# EXERCISE BRIEF
Sift through the material below and return the lines with "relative".

____

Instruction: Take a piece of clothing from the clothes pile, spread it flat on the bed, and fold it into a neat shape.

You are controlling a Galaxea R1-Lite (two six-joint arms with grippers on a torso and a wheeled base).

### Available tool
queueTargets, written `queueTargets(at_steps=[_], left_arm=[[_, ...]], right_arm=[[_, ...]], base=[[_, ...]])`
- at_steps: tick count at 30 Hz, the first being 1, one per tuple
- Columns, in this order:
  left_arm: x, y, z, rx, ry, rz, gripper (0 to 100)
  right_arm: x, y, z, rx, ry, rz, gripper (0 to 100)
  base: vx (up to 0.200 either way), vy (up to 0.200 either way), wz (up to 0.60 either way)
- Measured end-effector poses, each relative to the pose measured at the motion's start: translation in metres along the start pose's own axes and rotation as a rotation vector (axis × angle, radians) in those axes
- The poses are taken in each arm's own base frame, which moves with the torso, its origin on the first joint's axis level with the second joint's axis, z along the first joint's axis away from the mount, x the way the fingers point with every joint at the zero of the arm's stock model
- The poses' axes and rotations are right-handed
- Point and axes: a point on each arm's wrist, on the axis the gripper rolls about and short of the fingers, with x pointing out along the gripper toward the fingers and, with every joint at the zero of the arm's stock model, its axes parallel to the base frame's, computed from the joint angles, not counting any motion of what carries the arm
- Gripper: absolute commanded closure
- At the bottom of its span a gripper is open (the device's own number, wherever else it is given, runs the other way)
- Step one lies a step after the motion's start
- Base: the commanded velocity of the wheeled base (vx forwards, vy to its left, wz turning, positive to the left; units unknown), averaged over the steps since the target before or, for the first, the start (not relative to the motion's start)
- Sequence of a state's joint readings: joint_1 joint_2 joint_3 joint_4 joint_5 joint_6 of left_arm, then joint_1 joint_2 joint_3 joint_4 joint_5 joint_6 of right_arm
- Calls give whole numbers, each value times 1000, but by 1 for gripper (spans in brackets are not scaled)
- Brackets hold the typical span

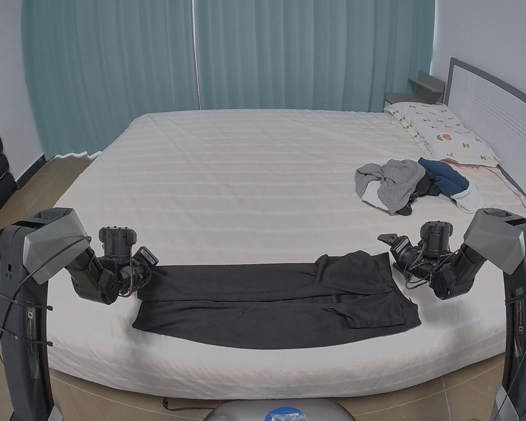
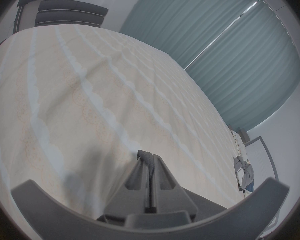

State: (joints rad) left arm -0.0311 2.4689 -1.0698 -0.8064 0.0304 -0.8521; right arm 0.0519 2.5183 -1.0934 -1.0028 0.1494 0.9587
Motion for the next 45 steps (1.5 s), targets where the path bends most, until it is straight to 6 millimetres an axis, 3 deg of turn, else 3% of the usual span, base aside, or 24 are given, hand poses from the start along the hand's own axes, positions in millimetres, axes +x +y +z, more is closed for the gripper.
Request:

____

# SOLUTION
- Measured end-effector poses, each relative to the pose measured at the motion's start: translation in metres along the start pose's own axes and rotation as a rotation vector (axis × angle, radians) in those axes
- Base: the commanded velocity of the wheeled base (vx forwards, vy to its left, wz turning, positive to the left; units unknown), averaged over the steps since the target before or, for the first, the start (not relative to the motion's start)

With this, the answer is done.